• _Problem details_
Line by line, return the listing exactly, without any of the images.

• _Given information_
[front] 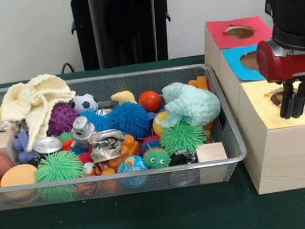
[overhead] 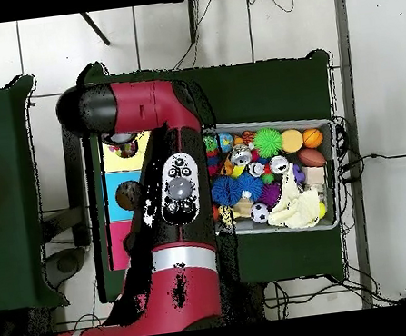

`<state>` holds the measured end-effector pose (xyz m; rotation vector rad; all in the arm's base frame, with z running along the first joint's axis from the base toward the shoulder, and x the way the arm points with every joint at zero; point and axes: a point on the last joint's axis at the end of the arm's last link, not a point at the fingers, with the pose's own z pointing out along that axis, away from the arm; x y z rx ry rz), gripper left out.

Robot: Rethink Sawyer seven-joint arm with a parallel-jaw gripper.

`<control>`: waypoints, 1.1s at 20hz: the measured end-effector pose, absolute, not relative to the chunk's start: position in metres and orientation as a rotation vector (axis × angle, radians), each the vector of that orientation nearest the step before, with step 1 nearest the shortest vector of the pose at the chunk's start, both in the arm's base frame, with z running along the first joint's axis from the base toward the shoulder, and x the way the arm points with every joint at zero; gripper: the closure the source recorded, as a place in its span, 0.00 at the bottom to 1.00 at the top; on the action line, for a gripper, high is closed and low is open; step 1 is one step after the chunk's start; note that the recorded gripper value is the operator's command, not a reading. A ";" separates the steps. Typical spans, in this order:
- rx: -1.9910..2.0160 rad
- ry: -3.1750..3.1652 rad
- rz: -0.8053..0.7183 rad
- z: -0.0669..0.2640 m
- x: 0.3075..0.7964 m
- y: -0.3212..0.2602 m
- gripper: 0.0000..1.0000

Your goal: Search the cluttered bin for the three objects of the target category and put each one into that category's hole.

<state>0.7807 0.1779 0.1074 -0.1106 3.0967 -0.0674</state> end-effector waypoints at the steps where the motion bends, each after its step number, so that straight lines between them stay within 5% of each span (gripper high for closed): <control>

• _Written response_
[front] 
[overhead] 

`<state>` holds the measured end-effector pose (xyz m; rotation vector rad; all in the arm's base frame, with z running along the first joint's axis from the base toward the shoulder, and x the way the arm points with every joint at zero; point and axes: a point on the last joint's axis at the end of the arm's last link, not a point at the fingers, with the pose's own z pointing out along that axis, away from the arm; x y z rx ry rz), gripper left out.

Robot: Rethink Sawyer seven-joint arm with a parallel-jaw gripper.

`<control>`: waypoints, 1.1s at 20hz: the measured end-effector pose, absolute, not relative to the chunk's start: position in metres and orientation as a rotation vector (axis × angle, radians), each the vector of that orientation nearest the step before, with step 1 nearest the shortest vector of the pose at the chunk's start, both in the arm's base frame, with z running along the first joint's axis from the base toward the shoulder, and x the way the arm points with every joint at zero; gripper: the closure the source recorded, as a place in its span, 0.00 at the bottom to 1.00 at the top; on the action line, for a gripper, high is closed and low is open; step 1 is one step after the chunk's start; note that the recorded gripper value is the operator's command, not a reading. A ";" separates the steps. Typical spans, in this order:
- rx: -1.9910..2.0160 rad
- ry: -3.1750..3.1652 rad
- rz: -0.8053..0.7183 rad
- z: -0.0669..0.2640 m
- x: 0.3075..0.7964 m
- y: -0.3212..0.2602 m
- gripper: 0.0000..1.0000

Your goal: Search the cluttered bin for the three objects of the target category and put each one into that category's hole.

<state>0.7807 0.1779 0.1074 -0.1106 3.0967 -0.0674</state> end-effector waypoints at the steps where the motion bends, each after its step number, so that straight lines between them stay within 5% of each span (gripper high for closed): <control>

No further answer is required.